The proportion of female speakers overall is 23.711907441661783% and of male is 76.28809255833822%.


# 2 - Cleaning the data

## General cleaning functions

In [87]:
def clean_chunk(chunk):

  """Filter out the rows in chunk which:
  - have first speaker attribution probability less than 0.5 (empirically)
  - have a None speaker or an empty QID
  Delete the unnecessary columns for our analysis
  """


  # Select the highest probability
  chunk['h_probas'] = chunk.apply(lambda p: p['probas'][0][1], axis=1)
  # Select the corresponding speaker
  chunk['h_probas_speaker'] = chunk.apply(lambda p : p['probas'][0][0], axis=1)
  # Select the associated speaker QID
  chunk['qids'] = chunk.apply(lambda p : p['qids'][0] if len(p['qids']) >= 1 else p['qids'], axis=1)
  

# Filter the rows
  chunk = chunk.loc[(chunk['speaker'] != 'None') &
                    (chunk['h_probas'] > '0.5') &
                    (chunk['qids'].astype(str) != '[]')
                    ]

  return chunk.drop(labels=['probas','h_probas_speaker','quoteID', 'phase'], axis=1)

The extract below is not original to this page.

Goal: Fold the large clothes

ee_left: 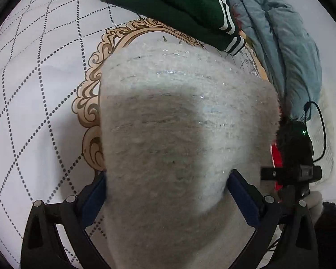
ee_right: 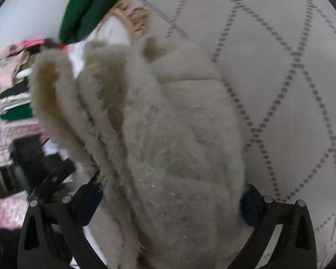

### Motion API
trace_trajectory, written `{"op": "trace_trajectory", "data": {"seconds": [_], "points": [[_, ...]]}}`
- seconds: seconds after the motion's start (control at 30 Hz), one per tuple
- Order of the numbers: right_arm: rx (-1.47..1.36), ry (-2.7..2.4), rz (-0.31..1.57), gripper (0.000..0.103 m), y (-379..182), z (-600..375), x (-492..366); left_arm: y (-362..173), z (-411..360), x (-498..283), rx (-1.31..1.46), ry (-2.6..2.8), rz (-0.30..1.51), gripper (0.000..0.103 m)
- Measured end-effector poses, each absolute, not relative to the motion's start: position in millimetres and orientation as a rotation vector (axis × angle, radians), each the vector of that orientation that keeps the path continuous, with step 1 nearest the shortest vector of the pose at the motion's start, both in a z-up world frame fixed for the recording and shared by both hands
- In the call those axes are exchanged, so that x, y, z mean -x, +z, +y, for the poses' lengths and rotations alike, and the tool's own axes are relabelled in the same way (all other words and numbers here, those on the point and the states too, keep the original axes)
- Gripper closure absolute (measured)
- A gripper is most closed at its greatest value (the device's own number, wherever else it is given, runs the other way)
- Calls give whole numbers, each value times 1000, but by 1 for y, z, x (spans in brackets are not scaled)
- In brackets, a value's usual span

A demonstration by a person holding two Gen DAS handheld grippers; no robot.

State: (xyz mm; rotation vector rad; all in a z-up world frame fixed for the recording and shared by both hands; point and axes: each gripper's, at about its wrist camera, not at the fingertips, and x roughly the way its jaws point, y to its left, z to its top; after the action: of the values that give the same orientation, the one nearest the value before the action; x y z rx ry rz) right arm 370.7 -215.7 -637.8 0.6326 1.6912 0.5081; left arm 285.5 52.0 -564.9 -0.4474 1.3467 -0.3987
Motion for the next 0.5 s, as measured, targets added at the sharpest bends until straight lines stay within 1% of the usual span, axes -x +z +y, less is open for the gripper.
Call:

## Quotation specific cleaning

In [88]:
def is_date(string, fuzzy=False):
  """
  Determine whether a given string can be parsed as a date
  If it can be, return True, otherwise return False.
  @Param : - string : string to be parsed
           - fuzzy : boolean allowing fuzzy parsing
  @Return : - boolean : whether string can be parsed as a date or not"""
  try:
    parse(string, fuzzy = fuzzy)
    return True
  except ValueError:
    return False

In [89]:
def tagfree(string):
  """
  Returns whether a given string is url tag free or not
  """

  # If there is an url in the quotation then it might not be a "real" quotation but rather headlines
  if (re.search('http[s]?://(?:[a-zA-Z]|[0-9]|[$-_@.&+]|[!*\(\),]|(?:%[0-9a-fA-F][0-9a-fA-F]))+', string) != None):
    return False
    
  else:
    return True

# Uncomment below. The result should be False ! (extracted from real quotes)
# tagfree("Thomas Tuchel makes me think of Louis van Gaal More Stories < a href = `http://ads.xyz.ng/www/delivery/ck.php?n=a322e25b&cb=787667145' target =' _ blank' > < img src = `http://ads.xyz.ng/www/delivery/avw.php?zoneid=7&cb=565603679&n=a322e25b' border =' 0' alt =")

In [90]:
def html_tagfree(string):
  """Takes a string and return wether this string is html tag free or not"""

  if(re.search('<.+?>', string) != None): 
    return False
  else :
    return True


In [91]:
def clean_quotations(chunk):
  """
  Filters out the incorrect quotations
  """
  # Find all the quotations that are not a date
  date_mask = chunk.apply(lambda p: not is_date(p['quotation']), axis = 1)
  # Find all the quotations that are tag free
  mask = chunk.apply(lambda p: tagfree(p['quotation']), axis = 1)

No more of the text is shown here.